Primero me cubre los pezones y el pubis con algodón, unos pequeños triángulos de papel foil plateado y cinta aislante gruesa. Después, me pregunta qué marquinha quiero, porque las hay de varios tipos: con las líneas del bikini cruzadas en la espalda, amarradas al cuello, con el tiro del panti descaderado —como Anitta— o con la cintura más marcada —como lo harían las Kardashian—. Hay muchas posibilidades, dice, pero como es mi primera vez, le pido que me haga la marquinha “tradicional”.
—¿Ha venido gente tan blanca como yo? —le pregunto, y mi pregunta en realidad esconde el miedo a una insolación casi segura.
Blancas, claro que sí. Incluso más. Blancas, negras, morenas, color lenteja, gordas, flacas, supermodelos, trans, con hijos y sin ellos: Diana ha conocido todos los tipos de cuerpo y a todos los trata con el mismo respeto y atención.
—Las mujeres vienen por la marquinha para sentirse bien, para levantarse el ánimo —dice Diana—. Llegan tristes, se van felices. Creo que las mujeres llegan con vergüenza, pero salen desnudas, se duchan, se toman una foto y son felices.
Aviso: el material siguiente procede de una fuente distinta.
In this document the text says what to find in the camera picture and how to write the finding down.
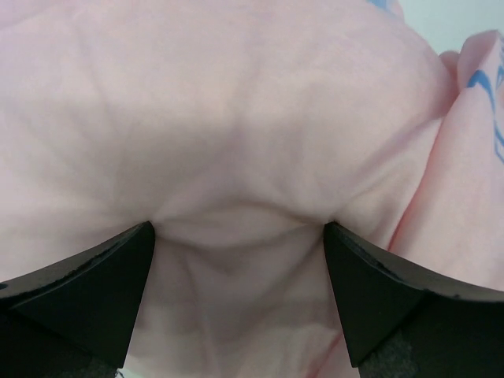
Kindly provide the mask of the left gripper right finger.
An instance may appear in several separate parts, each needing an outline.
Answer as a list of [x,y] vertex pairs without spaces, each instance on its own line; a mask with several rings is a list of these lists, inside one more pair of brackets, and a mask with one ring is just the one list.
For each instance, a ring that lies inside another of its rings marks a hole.
[[324,227],[351,365],[359,372],[502,372],[503,293],[438,274]]

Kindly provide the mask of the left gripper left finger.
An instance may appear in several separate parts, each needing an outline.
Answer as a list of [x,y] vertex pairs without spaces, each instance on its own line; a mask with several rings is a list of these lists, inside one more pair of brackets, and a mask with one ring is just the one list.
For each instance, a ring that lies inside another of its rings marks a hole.
[[2,372],[117,372],[154,255],[145,222],[1,284]]

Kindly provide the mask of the blue and pink printed pillowcase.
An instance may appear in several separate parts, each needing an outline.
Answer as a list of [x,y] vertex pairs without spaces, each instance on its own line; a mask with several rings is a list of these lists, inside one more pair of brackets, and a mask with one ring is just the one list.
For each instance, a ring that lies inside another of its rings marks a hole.
[[502,70],[395,1],[4,1],[1,277],[150,221],[131,370],[350,377],[328,222],[503,287]]
El “montado” de la marquinha es un procedimiento artesanal y minucioso, que no solo requiere técnica, sino además un elevado sentido estético.
Diana empieza por los triángulos de los senos. Con sus manos, mide el área que va a cubrir y me pregunta si estoy de acuerdo —y yo estoy de acuerdo, por supuesto: zapatero a sus zapatos—. Primero usa una cinta gruesa para trazar la forma principal del bikini. Después, delinea los bordes con una cinta más delgada, que no debe tener más de cinco milímetros de espesor.
El PVC negro de la cinta se curva a las órdenes de Diana y toma la forma que ella le indica, como si fuera tinta china y no un pedazo de plástico. La artista se aleja de mi cuerpo y entrecierra los ojos. Si no está segura de una línea, la remueve con delicadeza y la vuelve a ubicar en una nueva trayectoria. Increíblemente, sus uñas de pantera no le estorban y a mí tampoco —al contrario: parecen contribuir a la precisión de su trabajo—.